30 March 2004

Downloading content from the web using different encodings

The other day, somebody asked me: How do I download a webpage, or other content from a webserver, where the content is stored using a specific encoding ? They want to do this using for eg: System.Net.HttpWebRequest

Why is this necessary ?

Well, for starters, webservers around the world store their content in various encodings. For eg, webadmins in Japan server their pages using the Shift-JIS encoding to account for the japanese characters in their pages.

If you just attach a StreamReader to the stream given by HttpWebResponse.GetResponseStream(), then you will most likely get bad characters in your data. Or, your stream might be truncated in the middle. This is because StreamReader uses a default encoding (UTF8) which might not match the encoding of the bytes you are reading into the StreamReader.

So, lets get down to coding.

There are two places where a server can indicate the encoding of the entity in the response. The first is the response header. The second is the entity body itself, if the entity is an HTML page (this is indicated by “content-type: text/html“ response header).

 The response headers you need to look at are:

“Content-Type: foo/bar; charset=<charset encoding>“

If the Content-Type header exists, and the value for this header contains a charset=<value>, then the <value> portion gives the encoding of the response entity.

If this header is not present, or if a “charset=” token is not present in the header value, then you need to look at the header of the HTML page (if the entity contains HTML). There will be some meta tags in the begining of the entity which indicate the charset of the entity:

<META HTTP-EQUIV="Content-Type" CONTENT="text/html; charset=iso-8859-1" />

What you need to do is to read the entity as ASCII into a string. Then, you extract the encoding information from the header of the entity. Once you know the encoding info, you can reprocess the raw entity using the correct encoding. of course, you should make sure to store the raw entity in a MemoryStream or other buffer, so that you can use it when you want to read the entity using its actual encoding.

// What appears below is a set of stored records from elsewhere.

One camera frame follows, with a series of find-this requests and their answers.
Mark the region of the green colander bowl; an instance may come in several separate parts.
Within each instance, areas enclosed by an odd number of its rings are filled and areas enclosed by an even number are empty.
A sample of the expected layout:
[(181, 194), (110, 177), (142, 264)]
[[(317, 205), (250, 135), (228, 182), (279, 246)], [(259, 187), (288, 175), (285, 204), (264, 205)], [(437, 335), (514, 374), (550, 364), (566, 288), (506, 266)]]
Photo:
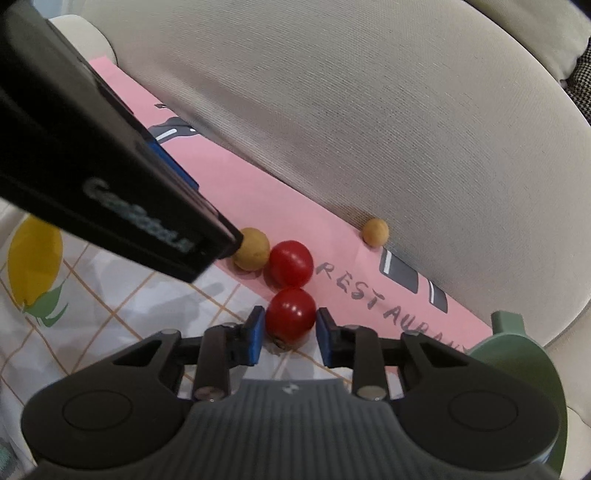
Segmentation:
[(561, 475), (567, 446), (567, 405), (562, 382), (554, 363), (525, 331), (523, 317), (497, 311), (491, 315), (493, 335), (470, 349), (467, 354), (491, 365), (543, 392), (555, 406), (560, 428), (546, 464)]

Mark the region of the brown longan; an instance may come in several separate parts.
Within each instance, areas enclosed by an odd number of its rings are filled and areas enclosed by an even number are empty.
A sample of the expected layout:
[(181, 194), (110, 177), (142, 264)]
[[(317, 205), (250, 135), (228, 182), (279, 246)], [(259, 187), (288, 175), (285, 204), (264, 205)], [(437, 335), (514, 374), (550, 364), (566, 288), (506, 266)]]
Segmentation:
[(246, 272), (262, 270), (270, 258), (270, 240), (259, 229), (246, 227), (240, 230), (242, 245), (232, 256), (235, 266)]
[(381, 218), (372, 218), (363, 225), (363, 241), (372, 248), (385, 246), (390, 237), (390, 228)]

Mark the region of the red cherry tomato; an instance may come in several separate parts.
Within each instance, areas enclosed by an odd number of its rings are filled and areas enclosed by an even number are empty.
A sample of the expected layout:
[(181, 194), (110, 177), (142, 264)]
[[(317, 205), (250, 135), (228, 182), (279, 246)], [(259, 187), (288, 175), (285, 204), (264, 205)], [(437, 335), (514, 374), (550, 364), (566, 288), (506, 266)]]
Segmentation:
[(315, 326), (315, 318), (314, 298), (301, 288), (286, 288), (267, 305), (266, 334), (283, 344), (296, 344)]
[(311, 280), (314, 259), (303, 243), (287, 240), (277, 243), (271, 249), (267, 267), (276, 285), (301, 288)]

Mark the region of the brown longan by sofa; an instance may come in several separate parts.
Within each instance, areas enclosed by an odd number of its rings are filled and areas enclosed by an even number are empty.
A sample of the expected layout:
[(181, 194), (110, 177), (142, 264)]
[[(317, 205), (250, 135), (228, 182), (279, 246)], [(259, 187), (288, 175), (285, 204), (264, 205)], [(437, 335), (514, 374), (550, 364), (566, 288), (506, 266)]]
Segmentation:
[(385, 246), (390, 237), (390, 228), (381, 218), (372, 218), (363, 225), (363, 241), (372, 248)]

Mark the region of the beige sofa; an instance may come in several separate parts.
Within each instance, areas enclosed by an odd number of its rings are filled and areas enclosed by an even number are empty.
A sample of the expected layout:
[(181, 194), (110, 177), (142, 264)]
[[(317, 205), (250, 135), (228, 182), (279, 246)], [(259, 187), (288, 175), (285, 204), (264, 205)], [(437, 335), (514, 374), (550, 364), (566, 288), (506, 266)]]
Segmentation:
[(54, 25), (556, 365), (590, 470), (590, 125), (468, 1), (64, 1)]

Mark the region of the grey houndstooth cushion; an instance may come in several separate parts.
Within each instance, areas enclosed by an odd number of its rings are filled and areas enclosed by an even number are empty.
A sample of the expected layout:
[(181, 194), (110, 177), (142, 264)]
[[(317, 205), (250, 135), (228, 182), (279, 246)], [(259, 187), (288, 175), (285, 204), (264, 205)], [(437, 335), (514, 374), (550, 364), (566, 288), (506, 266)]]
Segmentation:
[(576, 61), (570, 76), (561, 81), (563, 89), (591, 124), (591, 40)]

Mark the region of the beige back cushion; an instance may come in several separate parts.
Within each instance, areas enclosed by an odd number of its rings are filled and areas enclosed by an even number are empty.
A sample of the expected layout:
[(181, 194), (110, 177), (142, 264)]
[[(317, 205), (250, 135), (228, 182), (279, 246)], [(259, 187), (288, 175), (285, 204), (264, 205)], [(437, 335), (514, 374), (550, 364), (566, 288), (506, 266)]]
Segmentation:
[(566, 81), (590, 38), (590, 19), (567, 0), (469, 0), (529, 51), (559, 82)]

Here is the code which demonstrates this:


private static String DecodeData(WebResponse w) {
      
      //
      // first see if content length header has charset = calue
      //
      String charset = null;
                  String ctype = w.Headers["content-type"];
      if(ctype != null) {
          int ind = ctype.IndexOf("charset=");
          if(ind != -1) {
              charset = ctype.Substring(ind + 8);
              Console.WriteLine("CT: charset=" + charset);
          }
      }

                // save data to a memorystream
                MemoryStream rawdata = new MemoryStream();
                byte [] buffer = new byte[1024];
                Stream rs = w.GetResponseStream();
                int read = rs.Read(buffer,0,buffer.Length);
                while(read > 0) {
                    rawdata.Write(buffer,0,read);
                    read = rs.Read(buffer,0,buffer.Length);
                }

                rs.Close();

      //
      // if ContentType is null, or did not contain charset, we search in body
      //
      if(charset == null) {
          MemoryStream ms = rawdata;
          ms.Seek(0,SeekOrigin.Begin);

          StreamReader srr = new StreamReader(ms,Encoding.ASCII);
          String meta = srr.ReadToEnd();
         
          if(meta != null) {
                    int start_ind = meta.IndexOf("charset=");
                    int end_ind = -1;
                    if(start_ind != -1) {
                     end_ind = meta.IndexOf("\"", start_ind);
                     if(end_ind != -1) {
                         int start = start_ind + 8;
                         charset = meta.Substring(start, end_ind - start + 1);
                         charset = charset.TrimEnd(new Char[] { '>','"' });
                      Console.WriteLine("META: charset=" + charset);
                     }
                 }
          }
      }

      Encoding e = null;
      if(charset == null) {
          e = Encoding.ASCII; //default encoding
      } else {
          try {
              e = Encoding.GetEncoding(charset);
          } catch(Exception ee) {
              Console.WriteLine("Exception: GetEncoding: " + charset);
              Console.WriteLine(ee.ToString());
              e = Encoding.ASCII;
          }
      }

      rawdata.Seek(0,SeekOrigin.Begin);

      StreamReader sr = new StreamReader(rawdata, e);

      String s = sr.ReadToEnd();

      return s.ToLower();
  }


 

Filed under:
 

Comments

# Graeme Foster said:
Nice one! I was trying to work out how to do this a couple of weeks ago :)
31 March 04 at 2:53 AM
# John Hamman said:
Hey, what is the w.rawdata;
I can't find that in the WebResponse
04 May 04 at 10:44 AM
# John Hamman said:
Oh I see, is it a typo, but do you take off the w. before the rawdata? in the line
MemoryStream ms = w.rawdata;
04 May 04 at 10:51 AM
# Feroz said:
That is correct. It should be just "rawdata"

eferoze
04 May 04 at 9:48 PM
# Joachim Hollman said:
Nice, but have you actually tried this with charset=iso-8859-1?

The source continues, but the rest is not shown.